## What the exercise asks
The reply should contain the full listing exactly as written and no pictures at all.
##### Raw data #####
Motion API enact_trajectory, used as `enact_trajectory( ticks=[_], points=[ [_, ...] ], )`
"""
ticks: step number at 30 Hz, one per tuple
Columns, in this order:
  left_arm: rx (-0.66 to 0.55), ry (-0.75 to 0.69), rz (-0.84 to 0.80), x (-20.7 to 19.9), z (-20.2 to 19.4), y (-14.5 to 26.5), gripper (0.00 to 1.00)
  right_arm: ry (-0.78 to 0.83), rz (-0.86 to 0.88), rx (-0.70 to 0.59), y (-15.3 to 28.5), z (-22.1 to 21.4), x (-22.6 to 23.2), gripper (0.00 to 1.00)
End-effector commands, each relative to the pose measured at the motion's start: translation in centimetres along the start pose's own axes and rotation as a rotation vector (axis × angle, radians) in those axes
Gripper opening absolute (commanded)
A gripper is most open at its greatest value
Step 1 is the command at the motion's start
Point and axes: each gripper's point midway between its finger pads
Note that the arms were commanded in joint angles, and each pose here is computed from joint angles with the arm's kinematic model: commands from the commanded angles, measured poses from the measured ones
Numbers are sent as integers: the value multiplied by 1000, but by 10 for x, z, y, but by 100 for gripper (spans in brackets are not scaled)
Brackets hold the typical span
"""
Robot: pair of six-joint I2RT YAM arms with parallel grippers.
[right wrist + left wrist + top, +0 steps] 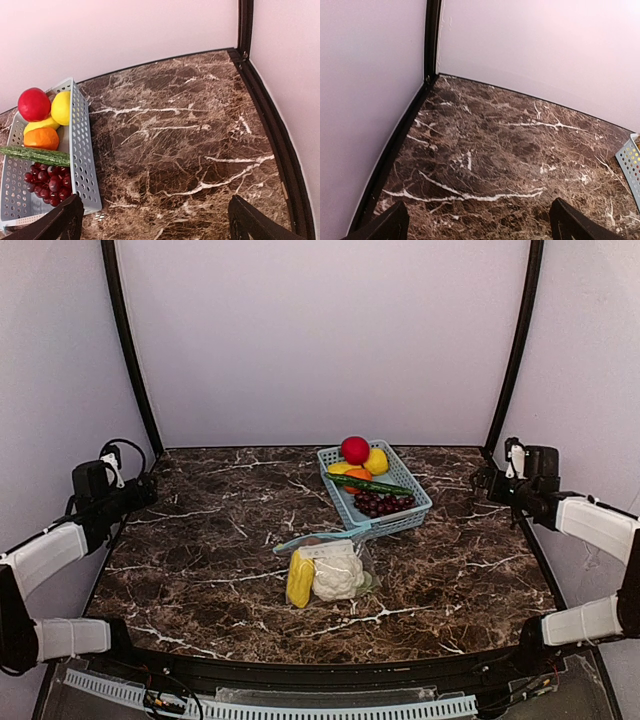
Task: Place the food in the zip-top bag and seal the zipper
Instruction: Reset both arms
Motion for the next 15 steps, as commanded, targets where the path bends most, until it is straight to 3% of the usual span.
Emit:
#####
## Result
Motion API enact_trajectory, used as `enact_trajectory( ticks=[_], points=[ [_, ...] ], )`
"""
ticks: step number at 30 Hz, one per tuple
Columns, in this order:
  left_arm: rx (-0.66 to 0.55), ry (-0.75 to 0.69), rz (-0.84 to 0.80), x (-20.7 to 19.9), z (-20.2 to 19.4), y (-14.5 to 26.5), gripper (0.00 to 1.00)
  right_arm: ry (-0.78 to 0.83), rz (-0.86 to 0.88), rx (-0.70 to 0.59), y (-15.3 to 28.5), z (-22.1 to 21.4), x (-22.6 to 23.2), gripper (0.00 to 1.00)
End-effector commands, each relative to the pose measured at the motion's start: translation in centimetres along the start pose's own axes and rotation as a rotation vector (axis × angle, radians) in those axes
Gripper opening absolute (commanded)
A gripper is most open at its greatest value
Step 1 is the command at the motion's start
Point and axes: each gripper's point midway between its finger pads
Note that the arms were commanded in joint angles, and each pose here is computed from joint angles with the arm's kinematic model: commands from the commanded angles, measured poses from the measured ones
Numbers are sent as integers: the value multiplied by 1000, but by 10 for x, z, y, but by 100 for gripper (spans in brackets are not scaled)
Brackets hold the typical span
"""
Robot: pair of six-joint I2RT YAM arms with parallel grippers.
[right wrist + left wrist + top, +0 steps] 
Task: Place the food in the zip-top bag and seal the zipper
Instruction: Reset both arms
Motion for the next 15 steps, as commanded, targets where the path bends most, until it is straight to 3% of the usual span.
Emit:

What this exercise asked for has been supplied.